There's a benefit of this alternative that I think is worth mentioning: it would be closer to the behavior of deinits. The body of a deinit has access to the stored properties of a value, but suppresses the implicit call to the value's deinitializer. The behavior of deinit could be explained as: a deinit behaves as if it had an implicit discard self at the beginning. And the behavior of discard self could be explained as: after a discard self statement is executed, the method behaves as if it were a deinit.

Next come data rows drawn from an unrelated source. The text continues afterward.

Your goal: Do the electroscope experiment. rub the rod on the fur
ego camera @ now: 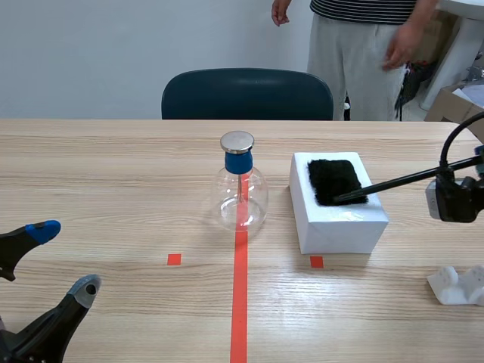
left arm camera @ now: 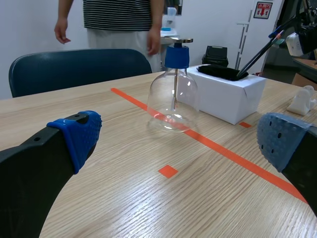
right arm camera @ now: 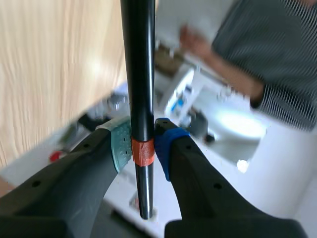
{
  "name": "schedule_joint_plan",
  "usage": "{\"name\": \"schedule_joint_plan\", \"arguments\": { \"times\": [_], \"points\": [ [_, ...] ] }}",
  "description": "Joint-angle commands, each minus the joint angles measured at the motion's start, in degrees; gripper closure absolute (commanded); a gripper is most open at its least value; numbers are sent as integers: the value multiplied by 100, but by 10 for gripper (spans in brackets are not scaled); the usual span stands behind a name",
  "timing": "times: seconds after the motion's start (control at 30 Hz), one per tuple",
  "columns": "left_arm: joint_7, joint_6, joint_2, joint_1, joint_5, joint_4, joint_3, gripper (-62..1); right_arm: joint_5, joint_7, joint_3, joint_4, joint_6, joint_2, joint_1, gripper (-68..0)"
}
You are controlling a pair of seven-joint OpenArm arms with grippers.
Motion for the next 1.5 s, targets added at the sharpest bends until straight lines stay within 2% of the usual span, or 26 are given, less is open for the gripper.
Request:
{"name": "schedule_joint_plan", "arguments": {
  "times": [0.0,0.13,0.37,0.63,0.73,0.77,0.87,1.17,1.23,1.3,1.47],
  "points": [
    [-98,-11,-50,-31,-37,83,-20,-623,-4,-262,37,52,26,76,68,-102],
    [-98,-11,-50,-31,-37,83,-20,-623,-4,-448,37,52,26,76,68,-102],
    [-98,-11,-50,-31,-37,83,-20,-623,-4,-90,37,52,15,76,68,-102],
    [-98,-11,-50,-31,-37,83,-20,-623,841,-55,39,98,-7,111,66,-102],
    [-98,-11,-50,-31,-37,83,-20,-623,1342,-175,50,243,-197,114,0,-102],
    [-98,-11,-50,-31,-37,83,-20,-623,1504,-208,52,328,-289,127,-37,-102],
    [-98,-11,-50,-31,-37,83,-20,-623,1862,-229,96,723,-306,131,-245,-102],
    [-98,-11,-50,-31,-37,83,-20,-623,2159,-203,258,2341,-308,125,-1357,-102],
    [-98,-11,-50,-31,-37,83,-20,-623,2208,-175,275,2669,-472,122,-1681,-102],
    [-98,-11,-50,-31,-37,83,-20,-623,2286,-144,275,2942,-813,120,-2022,-102],
    [-98,-11,-50,-31,-37,83,-20,-623,2286,81,275,3427,-1427,52,-2898,-102]
  ]
}}
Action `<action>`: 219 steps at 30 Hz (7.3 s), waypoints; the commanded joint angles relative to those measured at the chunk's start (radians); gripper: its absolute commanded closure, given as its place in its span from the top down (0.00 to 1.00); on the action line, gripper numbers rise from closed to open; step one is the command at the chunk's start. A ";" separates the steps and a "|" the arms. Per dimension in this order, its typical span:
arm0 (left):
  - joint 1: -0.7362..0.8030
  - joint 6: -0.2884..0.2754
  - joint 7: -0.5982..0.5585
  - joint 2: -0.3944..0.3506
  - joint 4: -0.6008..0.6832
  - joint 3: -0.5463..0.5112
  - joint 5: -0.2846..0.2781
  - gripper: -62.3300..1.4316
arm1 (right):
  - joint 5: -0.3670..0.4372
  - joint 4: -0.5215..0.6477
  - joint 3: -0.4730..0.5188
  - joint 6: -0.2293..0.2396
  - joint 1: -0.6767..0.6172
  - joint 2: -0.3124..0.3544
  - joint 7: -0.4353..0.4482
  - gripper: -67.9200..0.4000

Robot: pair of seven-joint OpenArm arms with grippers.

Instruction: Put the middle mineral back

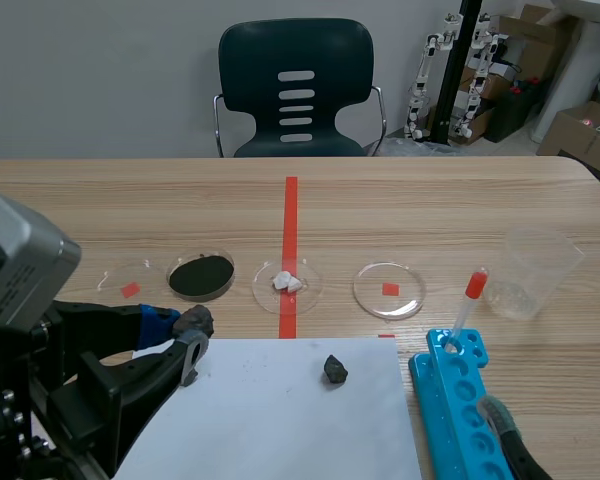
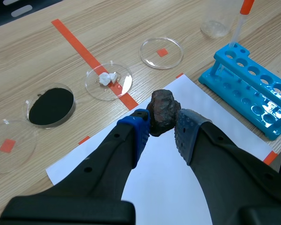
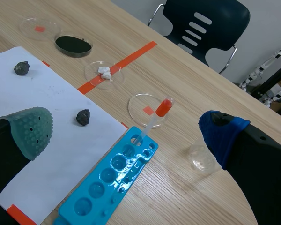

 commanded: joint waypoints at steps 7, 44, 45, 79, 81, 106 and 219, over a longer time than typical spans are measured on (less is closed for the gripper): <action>-0.003 0.002 -0.014 0.005 0.012 -0.002 -0.003 0.19 | 0.007 0.021 0.005 -0.004 0.007 -0.003 0.013 1.00; -0.219 0.010 0.410 0.161 0.009 0.088 0.007 0.19 | 0.007 0.021 0.005 -0.004 0.007 -0.003 0.012 1.00; -0.234 0.015 0.422 0.168 0.007 0.103 0.008 0.19 | 0.007 0.021 0.005 -0.004 0.007 -0.003 0.012 1.00; -0.727 0.384 0.863 0.446 -0.512 0.282 0.082 0.19 | 0.007 0.021 0.005 -0.004 0.007 -0.003 0.012 1.00; -0.740 0.411 0.890 0.451 -0.520 0.285 0.087 0.19 | 0.007 0.021 0.005 -0.004 0.007 -0.003 0.012 1.00; -0.879 0.507 1.139 0.545 -0.679 0.314 0.099 0.19 | 0.007 0.021 0.005 -0.004 0.007 -0.003 0.012 1.00; -0.004 0.006 -0.110 0.032 -0.076 -0.026 0.089 1.00 | 0.007 0.021 0.005 -0.004 0.007 -0.003 0.008 1.00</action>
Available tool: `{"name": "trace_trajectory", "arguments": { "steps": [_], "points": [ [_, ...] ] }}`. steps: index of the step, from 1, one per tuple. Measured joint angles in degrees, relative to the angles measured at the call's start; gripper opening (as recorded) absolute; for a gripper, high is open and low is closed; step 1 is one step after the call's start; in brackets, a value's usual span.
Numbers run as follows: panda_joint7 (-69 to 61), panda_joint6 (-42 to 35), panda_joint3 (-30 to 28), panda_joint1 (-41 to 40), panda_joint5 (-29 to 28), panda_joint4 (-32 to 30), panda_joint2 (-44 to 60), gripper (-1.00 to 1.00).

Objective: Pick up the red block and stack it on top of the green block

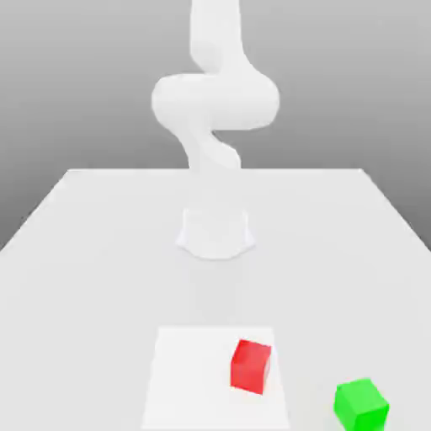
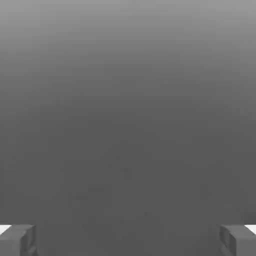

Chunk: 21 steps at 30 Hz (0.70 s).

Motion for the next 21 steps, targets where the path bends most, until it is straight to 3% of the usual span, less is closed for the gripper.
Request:
{"name": "trace_trajectory", "arguments": {
  "steps": [12,21],
  "points": [
    [11.1,13.0,4.4,-0.4,2.2,-10.7,25.3,0.00],
    [23.1,22.8,5.4,1.1,-1.7,-18.4,44.0,0.00]
  ]
}}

It would have the wrinkle that with Mutation and consumption in non-`Copyable` type `deinit`s, we want to allow a deinit to transfer ownership of self in order to delegate its destruction. In order to do that, we need a way to "cancel" the implicit discard self in a deinit. But having an analogous feature for "cancelling" an explicit discard self within a method, such that ownership of self could be transferred after an explicit discard self, would add additional complexity and unintuitiveness.
With this pitch as-is, the behavior of deinit could be explained in another way: a deinit behaves as if it had an implicit discard self at the end[1] (unless ownership of self was transferred beforehand). That works, but it creates an inconsistency: while deinits implicitly call discard self as late as possible, we would likely encourage consuming methods to call discard self as early as possible in order to minimize control flow issues (for example, SE-0390's FileDescriptor.close() example).

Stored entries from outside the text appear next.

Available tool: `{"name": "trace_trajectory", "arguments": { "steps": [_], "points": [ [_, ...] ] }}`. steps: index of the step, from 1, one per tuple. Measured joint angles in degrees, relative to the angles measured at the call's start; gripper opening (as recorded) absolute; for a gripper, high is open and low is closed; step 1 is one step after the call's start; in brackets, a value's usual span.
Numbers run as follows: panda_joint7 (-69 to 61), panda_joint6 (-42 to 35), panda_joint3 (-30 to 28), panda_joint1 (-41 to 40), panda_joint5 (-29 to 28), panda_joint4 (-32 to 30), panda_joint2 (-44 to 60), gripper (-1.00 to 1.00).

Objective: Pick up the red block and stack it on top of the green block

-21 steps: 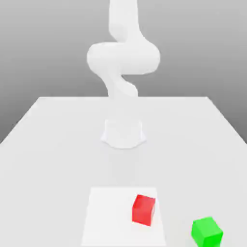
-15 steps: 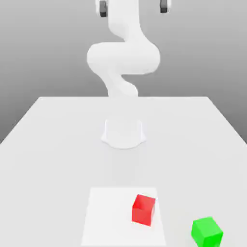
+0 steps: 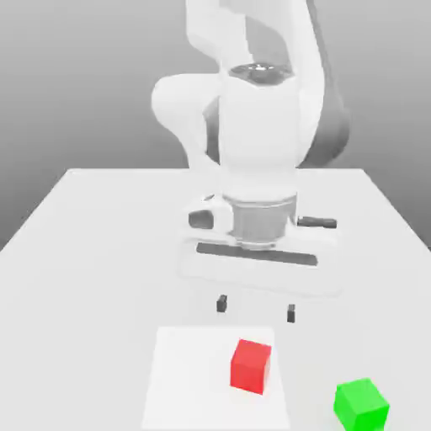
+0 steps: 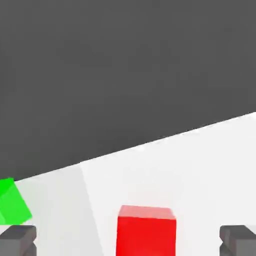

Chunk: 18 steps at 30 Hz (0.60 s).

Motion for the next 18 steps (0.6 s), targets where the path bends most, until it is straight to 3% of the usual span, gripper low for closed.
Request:
{"name": "trace_trajectory", "arguments": {
  "steps": [5,6,13,18],
  "points": [
    [3.0,8.3,-2.0,1.5,-3.0,0.6,10.4,0.00],
    [3.3,10.0,-2.4,1.8,-3.4,0.9,12.5,-1.00],
    [3.6,10.5,-2.6,2.0,-3.7,1.0,13.0,-1.00],
    [1.6,3.0,-1.3,1.2,-1.1,-0.3,4.1,-1.00]
  ]
}}
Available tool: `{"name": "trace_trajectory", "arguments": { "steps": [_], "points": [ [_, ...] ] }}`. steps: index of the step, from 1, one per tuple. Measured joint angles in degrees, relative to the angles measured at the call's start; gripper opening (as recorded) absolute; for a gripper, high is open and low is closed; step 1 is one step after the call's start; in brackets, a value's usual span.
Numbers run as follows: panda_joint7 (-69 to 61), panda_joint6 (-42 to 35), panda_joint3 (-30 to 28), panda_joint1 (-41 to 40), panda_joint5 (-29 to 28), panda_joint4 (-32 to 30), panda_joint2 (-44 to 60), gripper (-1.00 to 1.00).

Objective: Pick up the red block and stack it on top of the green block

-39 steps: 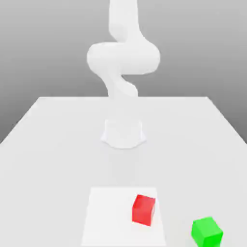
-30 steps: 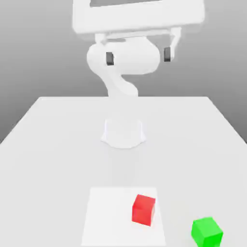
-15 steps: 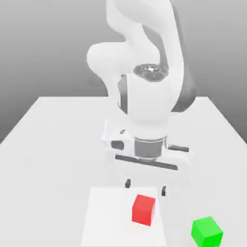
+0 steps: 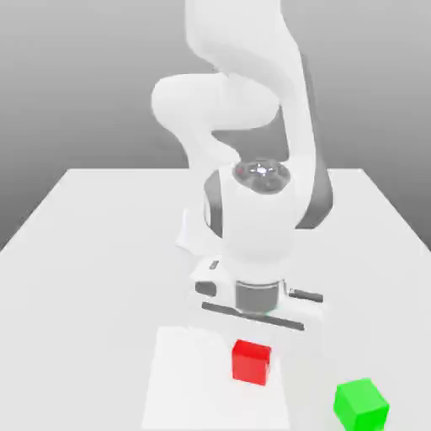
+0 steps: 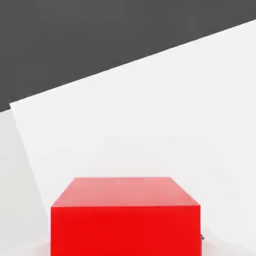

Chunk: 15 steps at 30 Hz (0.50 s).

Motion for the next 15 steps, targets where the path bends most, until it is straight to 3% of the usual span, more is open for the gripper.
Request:
{"name": "trace_trajectory", "arguments": {
  "steps": [11,15],
  "points": [
    [-25.4,-13.0,9.2,4.7,-3.1,16.1,3.6,-1.00],
    [-26.2,-8.9,8.6,6.4,-6.5,18.5,10.3,-1.00]
  ]
}}
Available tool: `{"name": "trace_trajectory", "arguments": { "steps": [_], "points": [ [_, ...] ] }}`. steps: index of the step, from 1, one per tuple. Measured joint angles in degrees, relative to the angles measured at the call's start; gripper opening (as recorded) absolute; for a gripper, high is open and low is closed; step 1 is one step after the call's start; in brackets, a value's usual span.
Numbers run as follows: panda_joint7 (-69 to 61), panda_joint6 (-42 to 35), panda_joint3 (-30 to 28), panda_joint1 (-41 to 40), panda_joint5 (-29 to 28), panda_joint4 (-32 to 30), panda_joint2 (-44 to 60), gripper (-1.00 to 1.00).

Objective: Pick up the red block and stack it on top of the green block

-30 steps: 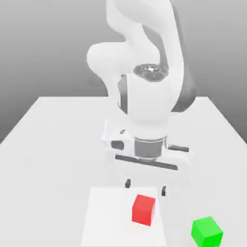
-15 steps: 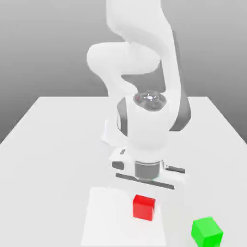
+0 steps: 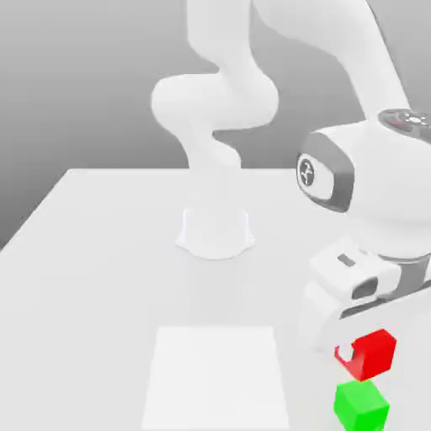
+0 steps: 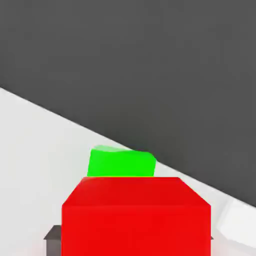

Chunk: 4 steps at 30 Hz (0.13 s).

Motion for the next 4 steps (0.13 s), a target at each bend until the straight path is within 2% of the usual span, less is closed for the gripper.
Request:
{"name": "trace_trajectory", "arguments": {
  "steps": [1,4],
  "points": [
    [0.5,1.7,-0.7,0.6,-0.9,0.2,1.9,1.00],
    [0.5,1.7,-0.7,0.6,-0.9,0.2,1.9,1.00]
  ]
}}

This inconsistency would likely manifest in consuming methods following a specific pattern that sets them apart from deinits: first, read/consume any stored properties that will needed later (such as a file descriptor); second, call discard self; third, release the manually-managed resources owned by self (such as closing the file descriptor).
I suppose there's another way to solve said inconsistency while keeping the behavior of this pitch as-is: allowing people to write defer { discard self }. Then, a deinit would behave as if it had an implicit defer { discard self } at the beginning; and after a defer { discard self } is executed, a method behaves as if it were a deinit. This would allow people to write consuming methods that "act like" deinits without needing to follow the elaborate pattern described above.